M. Legault a tenu ces propos après qu'un journaliste lui eut demandé si un gouvernement de la CAQ pourrait intervenir de manière à faire baisser le prix de l'essence, par exemple en diminuant les taxes provinciales que les automobilistes acquittent en faisant le plein.

« On ne peut pas penser qu'un gouvernement va contrôler le prix de l'essence », a répondu M. Legault, en expliquant que le prix du pétrole ne pourrait qu'augmenter à long terme, étant donné le principe de l'offre, qui est en baisse, et de la demande, qui est en hausse.

Il a ensuite rejeté l'idée de réduire la taxe provinciale sur l'essence.

« Soyons réalistes, le gouvernement n'est pas dans le trèfle jusqu'aux genoux, donc, de penser réduire des taxes, là... On le fait pour les impôts des familles de la classe moyenne, mais on ne peut commencer non plus à priver le gouvernement d'autres revenus », a-t-il lancé, avant d'enchaîner sur les propositions du maire.

En après-midi, un journaliste a demandé à M. Legault de préciser si cela voulait bel et bien dire qu'il s'oppose à l'instauration d'un péage et à une augmentation de la taxe d'accise sur l'essence. « Absolument. Les Québécois sont trop taxés actuellement », a répondu le chef de la CAQ.

Contrairement au maire Tremblay, qui vantait lundi « l'effervescence » que vit Montréal, François Legault a soutenu mardi que Montréal est « en perte de vitesse » à l'heure actuelle. Une situation qu'il impute à Jean Charest.

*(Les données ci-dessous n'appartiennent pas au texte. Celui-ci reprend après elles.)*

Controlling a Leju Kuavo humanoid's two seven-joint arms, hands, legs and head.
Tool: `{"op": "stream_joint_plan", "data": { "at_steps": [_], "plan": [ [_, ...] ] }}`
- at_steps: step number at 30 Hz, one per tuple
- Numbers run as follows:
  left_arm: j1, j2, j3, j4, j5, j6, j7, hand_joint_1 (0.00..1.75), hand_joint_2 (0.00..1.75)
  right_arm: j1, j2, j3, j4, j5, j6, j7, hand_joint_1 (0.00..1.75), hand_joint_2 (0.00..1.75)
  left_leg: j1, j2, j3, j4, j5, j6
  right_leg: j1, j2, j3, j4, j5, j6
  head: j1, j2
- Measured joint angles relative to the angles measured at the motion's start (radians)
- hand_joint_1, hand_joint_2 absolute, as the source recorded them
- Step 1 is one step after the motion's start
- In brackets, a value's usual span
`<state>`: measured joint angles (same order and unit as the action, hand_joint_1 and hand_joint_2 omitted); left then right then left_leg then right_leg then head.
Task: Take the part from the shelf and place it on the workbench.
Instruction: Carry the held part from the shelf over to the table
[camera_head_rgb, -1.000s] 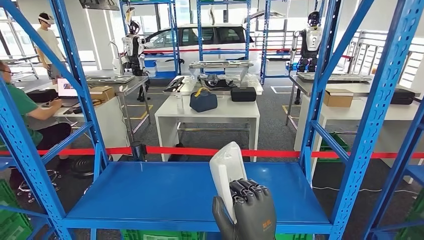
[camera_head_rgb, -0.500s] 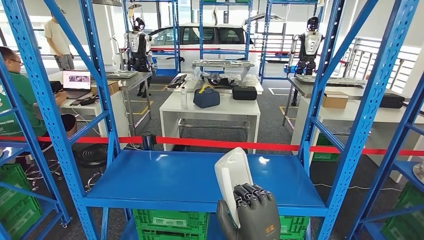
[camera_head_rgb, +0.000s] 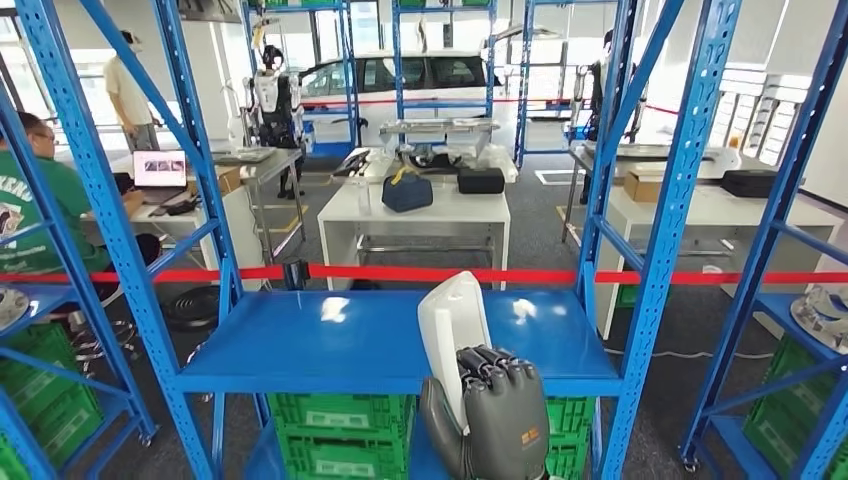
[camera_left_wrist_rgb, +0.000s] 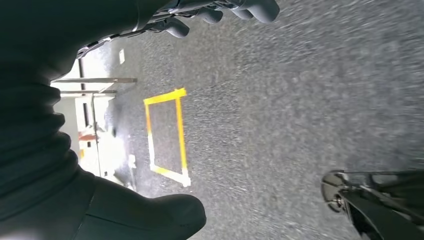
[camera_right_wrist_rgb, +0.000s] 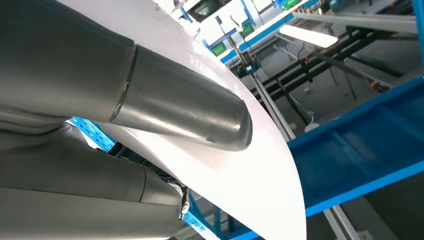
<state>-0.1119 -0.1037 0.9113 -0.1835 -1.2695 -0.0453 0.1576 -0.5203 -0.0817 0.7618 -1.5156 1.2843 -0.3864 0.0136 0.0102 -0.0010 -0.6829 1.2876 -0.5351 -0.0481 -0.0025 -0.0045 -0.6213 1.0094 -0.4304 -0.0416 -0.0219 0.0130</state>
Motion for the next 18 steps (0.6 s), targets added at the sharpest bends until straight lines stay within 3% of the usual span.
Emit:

« Montréal n'a pas les investissements privés qu'elle devrait avoir. Donc il faut relancer Montréal. Pour ça, ça va prendre du leadership du premier ministre du Québec. Parce qu'il faut faire fonctionner Montréal, il faut faire fonctionner le grand Montréal, c'est-à-dire, la Communauté métropolitaine de Montréal. Actuellement, ça ne fonctionne pas bien », a-t-il argué.

En matinée, M. Legault avait réitéré qu'un gouvernement formé par la CAQ accorderait la priorité au réseau de trains de banlieue de la métropole québécoise, au détriment du prolongement du métro. Le maire Tremblay estime que les deux projets peuvent se réaliser parallèlement, pourvu que Québec lui donne les moyens de les financer.

« Actuellement, bien honnêtement, on ne peut pas continuer d'augmenter la dette du Québec comme on l'a fait au cours des dernières années. On doit choisir », a fait valoir le chef de la CAQ. « Et on va utiliser comme critère là où il y a le plus de personnes qui sont concernées. »

« Actuellement, les études que j'ai vues montrent que les trains de banlieue sont vraiment prioritaires. Il y a beaucoup de personnes qui sont concernées et qui sont en attente de transport en commun, plus que dans le prolongement du métro », a affirmé François Legault.

« C'est une question de choisir les priorités. On ne dit pas que le métro, ce n'est pas quelque chose qu'éventuellement on va faire. Mais dans l'ordre des priorités, le train va être la priorité », a-t-il conclu.